**TASK INSTRUCTIONS**
Throughout the listing below, show every line in which "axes" occurs.

**DATA EXTRACT**
--------------------------------------------------

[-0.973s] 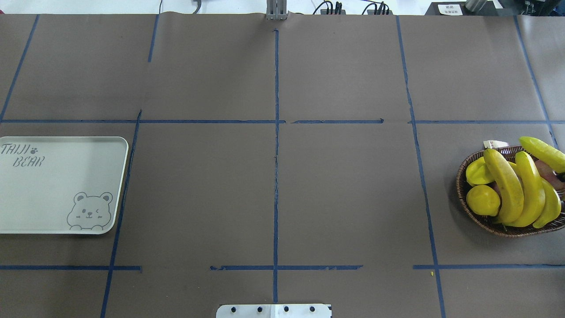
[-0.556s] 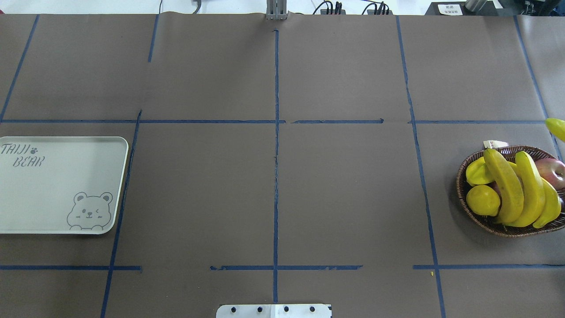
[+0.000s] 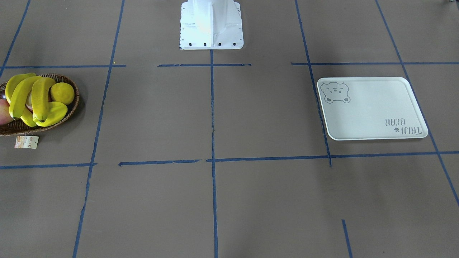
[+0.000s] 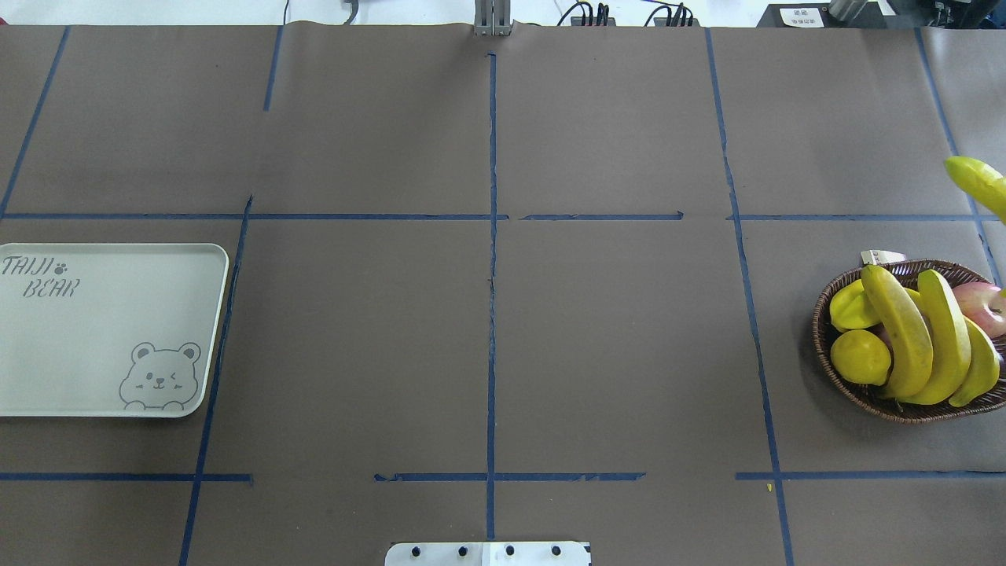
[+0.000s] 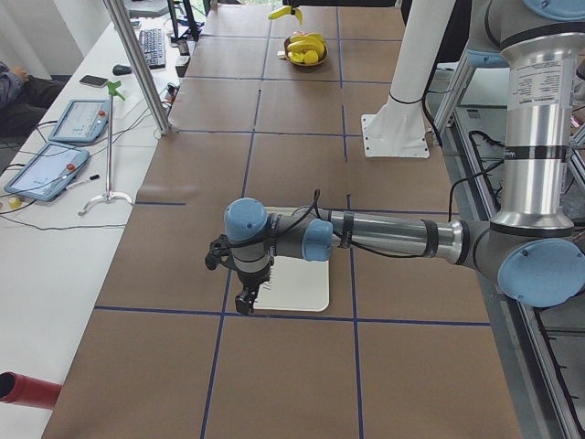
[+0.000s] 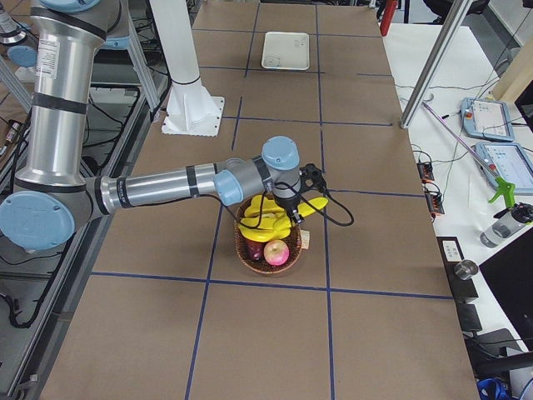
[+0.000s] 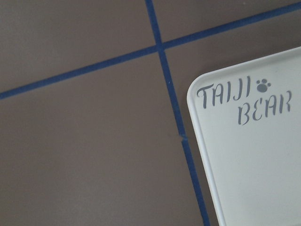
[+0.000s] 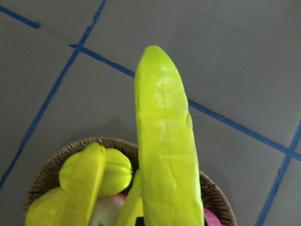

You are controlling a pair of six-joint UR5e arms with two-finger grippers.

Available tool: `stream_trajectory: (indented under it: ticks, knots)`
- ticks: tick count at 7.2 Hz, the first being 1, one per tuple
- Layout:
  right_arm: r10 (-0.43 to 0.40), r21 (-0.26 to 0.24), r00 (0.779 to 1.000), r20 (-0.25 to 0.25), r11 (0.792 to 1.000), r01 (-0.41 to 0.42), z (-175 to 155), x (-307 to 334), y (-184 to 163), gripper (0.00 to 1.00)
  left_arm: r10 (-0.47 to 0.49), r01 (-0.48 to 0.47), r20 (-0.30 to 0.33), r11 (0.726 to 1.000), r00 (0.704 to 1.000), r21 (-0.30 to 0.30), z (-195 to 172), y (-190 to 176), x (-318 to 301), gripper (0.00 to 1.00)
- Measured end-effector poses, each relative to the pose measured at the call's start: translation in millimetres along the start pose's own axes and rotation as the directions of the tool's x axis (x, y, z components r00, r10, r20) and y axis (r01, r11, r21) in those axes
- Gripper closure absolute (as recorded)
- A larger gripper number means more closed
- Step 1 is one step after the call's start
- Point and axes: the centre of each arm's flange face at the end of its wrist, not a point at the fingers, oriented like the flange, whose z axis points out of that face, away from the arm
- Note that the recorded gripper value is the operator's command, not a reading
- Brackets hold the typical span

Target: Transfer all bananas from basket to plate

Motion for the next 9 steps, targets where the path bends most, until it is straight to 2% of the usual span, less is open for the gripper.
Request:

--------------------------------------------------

**WRITTEN ANSWER**
- Measured end-effector poses, each relative to the pose measured at the call's start: translation in millimetres along the start pose's own axes and rotation as the directions of the tool's x axis (x, y, z components r00, r10, r20) and y axis (r01, r11, r21) in those axes
- Point and axes: the centre of each arm's flange face at the end of its wrist, not a point at the fingers, oriented like the flange, whose z axis points out of that face, away from the arm

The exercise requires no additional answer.